=== Begin Enclosure ===

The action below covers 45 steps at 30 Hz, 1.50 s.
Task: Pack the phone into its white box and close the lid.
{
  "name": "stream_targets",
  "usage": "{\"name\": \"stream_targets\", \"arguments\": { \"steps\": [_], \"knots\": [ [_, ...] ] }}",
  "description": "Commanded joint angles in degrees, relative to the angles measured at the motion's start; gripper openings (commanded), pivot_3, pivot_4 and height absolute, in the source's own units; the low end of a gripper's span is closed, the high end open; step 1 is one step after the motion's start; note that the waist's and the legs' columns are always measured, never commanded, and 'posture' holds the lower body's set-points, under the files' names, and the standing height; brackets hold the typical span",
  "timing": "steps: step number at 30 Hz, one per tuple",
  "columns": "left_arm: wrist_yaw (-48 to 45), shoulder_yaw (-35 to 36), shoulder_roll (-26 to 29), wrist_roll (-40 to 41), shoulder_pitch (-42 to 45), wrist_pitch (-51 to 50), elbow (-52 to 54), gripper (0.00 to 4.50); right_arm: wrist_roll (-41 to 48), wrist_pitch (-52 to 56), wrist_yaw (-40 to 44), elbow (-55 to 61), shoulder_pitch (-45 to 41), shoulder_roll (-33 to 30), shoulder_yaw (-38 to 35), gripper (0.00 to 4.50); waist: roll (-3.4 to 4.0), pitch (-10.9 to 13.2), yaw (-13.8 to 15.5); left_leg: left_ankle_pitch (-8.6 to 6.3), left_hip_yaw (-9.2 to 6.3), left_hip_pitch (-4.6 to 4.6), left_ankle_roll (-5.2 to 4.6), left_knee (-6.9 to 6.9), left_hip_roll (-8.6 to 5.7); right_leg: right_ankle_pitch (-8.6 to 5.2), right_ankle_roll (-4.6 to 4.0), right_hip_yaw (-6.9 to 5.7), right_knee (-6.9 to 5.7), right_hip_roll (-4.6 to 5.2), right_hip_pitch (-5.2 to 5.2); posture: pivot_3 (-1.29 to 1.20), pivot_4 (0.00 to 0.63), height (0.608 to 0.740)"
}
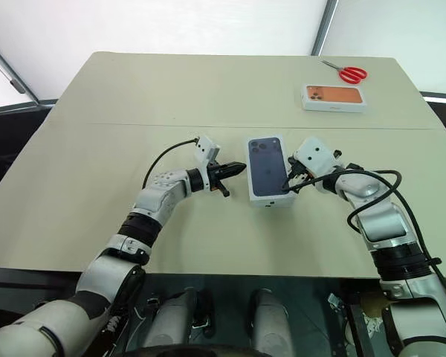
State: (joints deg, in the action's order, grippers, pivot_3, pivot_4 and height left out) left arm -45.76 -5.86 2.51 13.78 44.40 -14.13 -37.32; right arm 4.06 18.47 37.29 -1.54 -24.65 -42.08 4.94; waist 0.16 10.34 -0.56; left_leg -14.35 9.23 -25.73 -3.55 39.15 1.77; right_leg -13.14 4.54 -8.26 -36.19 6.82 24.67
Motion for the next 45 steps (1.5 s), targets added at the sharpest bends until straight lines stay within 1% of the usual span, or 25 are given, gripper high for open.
{"name": "stream_targets", "arguments": {
  "steps": [1,6,15,24,27,30,32,37,40,42,45],
  "knots": [
    [-1.11,-0.28,-0.8,-0.44,1.68,1.79,0.56,0.0,-0.14,-0.42,-0.36,1.19,0.26,0.6,-1.88,0.05,0.0,0.0,0.04,0.0,0.0,0.0,0.0,0.0,0.0,0.0,0.0,0.0,0.0,0.0,0.0,0.0,0.15,0.738],
    [-0.83,0.49,-1.0,-0.73,2.31,1.88,-0.96,0.0,-1.11,0.03,-0.31,1.74,1.49,0.79,-1.97,0.05,0.0,0.0,0.07,0.0,0.0,0.0,0.0,0.0,-0.01,0.0,0.0,0.0,0.0,0.01,-0.01,0.0,0.15,0.738],
    [-1.93,-0.12,-1.47,-1.82,3.11,3.15,-3.06,0.0,-1.96,-0.19,-0.14,1.33,1.83,0.3,-2.54,0.05,0.0,0.0,0.04,0.0,0.0,0.01,0.0,0.01,-0.02,0.0,0.0,0.0,-0.01,0.01,-0.02,0.0,0.15,0.738],
    [-1.63,0.61,-0.31,-1.73,1.07,2.43,-0.93,0.0,-3.43,-0.61,0.6,1.14,2.18,0.21,-1.48,0.05,0.0,0.0,0.0,0.0,-0.01,0.02,0.0,0.01,-0.02,0.0,0.0,0.0,-0.02,0.01,-0.02,0.0,0.15,0.738],
    [-0.84,2.27,0.15,-0.55,2.13,1.66,-0.77,0.0,-3.94,-0.92,0.13,-1.45,-0.1,-0.51,-2.94,0.05,0.0,0.0,-0.07,0.0,0.0,0.04,0.0,0.01,-0.01,0.0,0.0,0.0,-0.02,0.01,-0.03,0.0,0.15,0.738],
    [1.22,3.92,0.42,-0.74,4.39,3.64,-2.03,0.0,-2.9,-1.17,-1.24,-4.84,-4.06,0.06,-5.4,0.05,0.0,0.0,-0.08,0.0,0.0,0.05,0.0,0.01,-0.01,0.0,0.0,0.0,-0.03,0.01,-0.03,0.0,0.15,0.738],
    [1.99,4.66,0.25,-0.77,5.42,4.3,-3.02,0.0,-2.83,-1.92,-1.35,-6.14,-5.36,0.32,-5.79,0.05,0.0,0.0,0.02,0.0,0.0,0.04,0.0,0.01,-0.01,0.0,0.0,0.0,-0.03,0.01,-0.02,0.0,0.15,0.738],
    [5.94,7.0,-2.21,-1.34,11.71,8.61,-11.21,0.0,-2.41,-4.0,-0.95,-9.39,-10.27,3.42,-4.7,0.05,-0.01,0.0,-0.01,0.0,0.01,0.12,0.0,0.01,-0.02,0.0,0.0,0.0,-0.03,0.0,-0.1,0.0,0.15,0.738],
    [7.09,6.11,-4.56,-3.6,15.23,12.47,-17.44,0.0,-3.93,-5.57,-1.09,-11.95,-12.54,5.91,-2.51,0.05,0.0,0.0,-0.02,0.01,0.04,0.14,-0.01,0.01,-0.04,0.0,0.01,-0.01,-0.03,-0.02,-0.13,0.0,0.15,0.738],
    [8.48,5.46,-5.48,-5.36,16.57,14.69,-21.03,0.0,-4.51,-6.02,-0.81,-12.74,-12.74,6.91,-1.52,0.05,0.0,0.0,-0.02,0.01,0.05,0.14,-0.01,0.01,-0.04,0.0,0.02,-0.01,-0.04,-0.02,-0.13,0.0,0.15,0.738],
    [7.75,4.67,-6.74,-6.7,17.28,15.84,-24.37,0.0,-5.01,-5.34,1.29,-11.43,-10.65,7.13,0.7,0.05,0.0,0.0,-0.14,0.01,0.07,0.14,-0.01,0.0,-0.05,0.0,0.02,0.0,-0.04,-0.02,-0.12,0.0,0.15,0.738]
  ]
}}
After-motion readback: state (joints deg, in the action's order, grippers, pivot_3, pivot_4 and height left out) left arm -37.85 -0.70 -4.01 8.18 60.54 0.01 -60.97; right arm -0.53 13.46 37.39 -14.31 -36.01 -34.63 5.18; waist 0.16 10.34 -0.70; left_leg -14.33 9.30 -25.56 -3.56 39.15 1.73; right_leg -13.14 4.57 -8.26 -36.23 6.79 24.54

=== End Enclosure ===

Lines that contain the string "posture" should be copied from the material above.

  "description": "Commanded joint angles in degrees, relative to the angles measured at the motion's start; gripper openings (commanded), pivot_3, pivot_4 and height absolute, in the source's own units; the low end of a gripper's span is closed, the high end open; step 1 is one step after the motion's start; note that the waist's and the legs' columns are always measured, never commanded, and 'posture' holds the lower body's set-points, under the files' names, and the standing height; brackets hold the typical span",
  "columns": "left_arm: wrist_yaw (-48 to 45), shoulder_yaw (-35 to 36), shoulder_roll (-26 to 29), wrist_roll (-40 to 41), shoulder_pitch (-42 to 45), wrist_pitch (-51 to 50), elbow (-52 to 54), gripper (0.00 to 4.50); right_arm: wrist_roll (-41 to 48), wrist_pitch (-52 to 56), wrist_yaw (-40 to 44), elbow (-55 to 61), shoulder_pitch (-45 to 41), shoulder_roll (-33 to 30), shoulder_yaw (-38 to 35), gripper (0.00 to 4.50); waist: roll (-3.4 to 4.0), pitch (-10.9 to 13.2), yaw (-13.8 to 15.5); left_leg: left_ankle_pitch (-8.6 to 6.3), left_hip_yaw (-9.2 to 6.3), left_hip_pitch (-4.6 to 4.6), left_ankle_roll (-5.2 to 4.6), left_knee (-6.9 to 6.9), left_hip_roll (-8.6 to 5.7); right_leg: right_ankle_pitch (-8.6 to 5.2), right_ankle_roll (-4.6 to 4.0), right_hip_yaw (-6.9 to 5.7), right_knee (-6.9 to 5.7), right_hip_roll (-4.6 to 5.2), right_hip_pitch (-5.2 to 5.2); posture: pivot_3 (-1.29 to 1.20), pivot_4 (0.00 to 0.63), height (0.608 to 0.740)"

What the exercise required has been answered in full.